**DATASET EXCERPT:**
***

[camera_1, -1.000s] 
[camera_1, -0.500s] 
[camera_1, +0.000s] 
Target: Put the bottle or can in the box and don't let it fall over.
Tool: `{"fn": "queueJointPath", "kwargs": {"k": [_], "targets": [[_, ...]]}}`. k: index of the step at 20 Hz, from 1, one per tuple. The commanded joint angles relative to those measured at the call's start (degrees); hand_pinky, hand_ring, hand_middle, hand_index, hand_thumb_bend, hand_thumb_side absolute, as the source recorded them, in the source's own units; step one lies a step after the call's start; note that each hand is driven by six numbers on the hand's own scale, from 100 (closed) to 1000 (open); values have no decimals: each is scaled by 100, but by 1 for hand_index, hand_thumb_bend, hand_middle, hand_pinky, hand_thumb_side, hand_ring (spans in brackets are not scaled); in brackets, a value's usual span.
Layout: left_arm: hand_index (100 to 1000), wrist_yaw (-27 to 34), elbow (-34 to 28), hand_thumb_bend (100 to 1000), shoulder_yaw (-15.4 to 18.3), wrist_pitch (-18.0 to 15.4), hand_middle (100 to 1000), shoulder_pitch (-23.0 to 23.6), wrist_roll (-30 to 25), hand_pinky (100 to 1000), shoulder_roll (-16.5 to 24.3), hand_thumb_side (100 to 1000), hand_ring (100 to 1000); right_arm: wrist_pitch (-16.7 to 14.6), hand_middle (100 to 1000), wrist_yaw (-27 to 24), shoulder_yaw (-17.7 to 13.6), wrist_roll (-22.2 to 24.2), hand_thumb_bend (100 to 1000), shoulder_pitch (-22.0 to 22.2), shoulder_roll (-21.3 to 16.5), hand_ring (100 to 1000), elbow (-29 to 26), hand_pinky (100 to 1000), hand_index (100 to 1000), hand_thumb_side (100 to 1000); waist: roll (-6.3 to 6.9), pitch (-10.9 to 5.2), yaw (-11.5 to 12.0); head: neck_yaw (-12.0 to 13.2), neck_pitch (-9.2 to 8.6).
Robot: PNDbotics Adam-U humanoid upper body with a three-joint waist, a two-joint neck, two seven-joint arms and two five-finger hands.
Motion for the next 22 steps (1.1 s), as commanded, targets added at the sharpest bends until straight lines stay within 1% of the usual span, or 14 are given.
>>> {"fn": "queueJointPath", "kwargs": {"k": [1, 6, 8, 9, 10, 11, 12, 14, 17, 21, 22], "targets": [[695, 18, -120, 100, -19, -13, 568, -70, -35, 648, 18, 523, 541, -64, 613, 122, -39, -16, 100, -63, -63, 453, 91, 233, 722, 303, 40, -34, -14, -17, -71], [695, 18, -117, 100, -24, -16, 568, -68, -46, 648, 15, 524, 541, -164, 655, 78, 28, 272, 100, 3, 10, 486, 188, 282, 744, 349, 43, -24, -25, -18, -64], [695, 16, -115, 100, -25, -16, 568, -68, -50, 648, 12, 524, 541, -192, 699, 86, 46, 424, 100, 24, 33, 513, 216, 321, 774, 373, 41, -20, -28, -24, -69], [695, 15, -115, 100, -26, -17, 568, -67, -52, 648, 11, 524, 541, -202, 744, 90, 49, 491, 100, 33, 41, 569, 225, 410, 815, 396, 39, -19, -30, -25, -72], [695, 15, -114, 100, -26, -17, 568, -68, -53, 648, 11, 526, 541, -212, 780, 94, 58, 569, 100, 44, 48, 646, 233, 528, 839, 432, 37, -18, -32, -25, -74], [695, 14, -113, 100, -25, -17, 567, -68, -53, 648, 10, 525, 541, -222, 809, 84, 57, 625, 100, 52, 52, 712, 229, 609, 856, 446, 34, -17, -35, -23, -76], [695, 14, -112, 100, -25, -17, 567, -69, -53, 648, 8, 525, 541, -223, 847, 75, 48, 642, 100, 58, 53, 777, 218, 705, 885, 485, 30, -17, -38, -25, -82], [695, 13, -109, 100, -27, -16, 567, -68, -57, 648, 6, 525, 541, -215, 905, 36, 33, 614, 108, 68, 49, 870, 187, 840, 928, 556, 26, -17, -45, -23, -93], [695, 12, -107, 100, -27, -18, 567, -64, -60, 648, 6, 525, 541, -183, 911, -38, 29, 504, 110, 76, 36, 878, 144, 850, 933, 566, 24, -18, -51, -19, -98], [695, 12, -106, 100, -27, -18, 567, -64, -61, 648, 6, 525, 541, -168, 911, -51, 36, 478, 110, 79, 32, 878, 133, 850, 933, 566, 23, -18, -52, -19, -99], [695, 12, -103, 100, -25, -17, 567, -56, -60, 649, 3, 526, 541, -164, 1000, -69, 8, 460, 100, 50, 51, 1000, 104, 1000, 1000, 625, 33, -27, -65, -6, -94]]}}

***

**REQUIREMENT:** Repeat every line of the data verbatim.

**FINAL ANSWER:**
[camera_1, -1.000s] 
[camera_1, -0.500s] 
[camera_1, +0.000s] 
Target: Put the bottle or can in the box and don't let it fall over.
Tool: `{"fn": "queueJointPath", "kwargs": {"k": [_], "targets": [[_, ...]]}}`. k: index of the step at 20 Hz, from 1, one per tuple. The commanded joint angles relative to those measured at the call's start (degrees); hand_pinky, hand_ring, hand_middle, hand_index, hand_thumb_bend, hand_thumb_side absolute, as the source recorded them, in the source's own units; step one lies a step after the call's start; note that each hand is driven by six numbers on the hand's own scale, from 100 (closed) to 1000 (open); values have no decimals: each is scaled by 100, but by 1 for hand_index, hand_thumb_bend, hand_middle, hand_pinky, hand_thumb_side, hand_ring (spans in brackets are not scaled); in brackets, a value's usual span.
Layout: left_arm: hand_index (100 to 1000), wrist_yaw (-27 to 34), elbow (-34 to 28), hand_thumb_bend (100 to 1000), shoulder_yaw (-15.4 to 18.3), wrist_pitch (-18.0 to 15.4), hand_middle (100 to 1000), shoulder_pitch (-23.0 to 23.6), wrist_roll (-30 to 25), hand_pinky (100 to 1000), shoulder_roll (-16.5 to 24.3), hand_thumb_side (100 to 1000), hand_ring (100 to 1000); right_arm: wrist_pitch (-16.7 to 14.6), hand_middle (100 to 1000), wrist_yaw (-27 to 24), shoulder_yaw (-17.7 to 13.6), wrist_roll (-22.2 to 24.2), hand_thumb_bend (100 to 1000), shoulder_pitch (-22.0 to 22.2), shoulder_roll (-21.3 to 16.5), hand_ring (100 to 1000), elbow (-29 to 26), hand_pinky (100 to 1000), hand_index (100 to 1000), hand_thumb_side (100 to 1000); waist: roll (-6.3 to 6.9), pitch (-10.9 to 5.2), yaw (-11.5 to 12.0); head: neck_yaw (-12.0 to 13.2), neck_pitch (-9.2 to 8.6).
Robot: PNDbotics Adam-U humanoid upper body with a three-joint waist, a two-joint neck, two seven-joint arms and two five-finger hands.
Motion for the next 22 steps (1.1 s), as commanded, targets added at the sharpest bends until straight lines stay within 1% of the usual span, or 14 are given.
>>> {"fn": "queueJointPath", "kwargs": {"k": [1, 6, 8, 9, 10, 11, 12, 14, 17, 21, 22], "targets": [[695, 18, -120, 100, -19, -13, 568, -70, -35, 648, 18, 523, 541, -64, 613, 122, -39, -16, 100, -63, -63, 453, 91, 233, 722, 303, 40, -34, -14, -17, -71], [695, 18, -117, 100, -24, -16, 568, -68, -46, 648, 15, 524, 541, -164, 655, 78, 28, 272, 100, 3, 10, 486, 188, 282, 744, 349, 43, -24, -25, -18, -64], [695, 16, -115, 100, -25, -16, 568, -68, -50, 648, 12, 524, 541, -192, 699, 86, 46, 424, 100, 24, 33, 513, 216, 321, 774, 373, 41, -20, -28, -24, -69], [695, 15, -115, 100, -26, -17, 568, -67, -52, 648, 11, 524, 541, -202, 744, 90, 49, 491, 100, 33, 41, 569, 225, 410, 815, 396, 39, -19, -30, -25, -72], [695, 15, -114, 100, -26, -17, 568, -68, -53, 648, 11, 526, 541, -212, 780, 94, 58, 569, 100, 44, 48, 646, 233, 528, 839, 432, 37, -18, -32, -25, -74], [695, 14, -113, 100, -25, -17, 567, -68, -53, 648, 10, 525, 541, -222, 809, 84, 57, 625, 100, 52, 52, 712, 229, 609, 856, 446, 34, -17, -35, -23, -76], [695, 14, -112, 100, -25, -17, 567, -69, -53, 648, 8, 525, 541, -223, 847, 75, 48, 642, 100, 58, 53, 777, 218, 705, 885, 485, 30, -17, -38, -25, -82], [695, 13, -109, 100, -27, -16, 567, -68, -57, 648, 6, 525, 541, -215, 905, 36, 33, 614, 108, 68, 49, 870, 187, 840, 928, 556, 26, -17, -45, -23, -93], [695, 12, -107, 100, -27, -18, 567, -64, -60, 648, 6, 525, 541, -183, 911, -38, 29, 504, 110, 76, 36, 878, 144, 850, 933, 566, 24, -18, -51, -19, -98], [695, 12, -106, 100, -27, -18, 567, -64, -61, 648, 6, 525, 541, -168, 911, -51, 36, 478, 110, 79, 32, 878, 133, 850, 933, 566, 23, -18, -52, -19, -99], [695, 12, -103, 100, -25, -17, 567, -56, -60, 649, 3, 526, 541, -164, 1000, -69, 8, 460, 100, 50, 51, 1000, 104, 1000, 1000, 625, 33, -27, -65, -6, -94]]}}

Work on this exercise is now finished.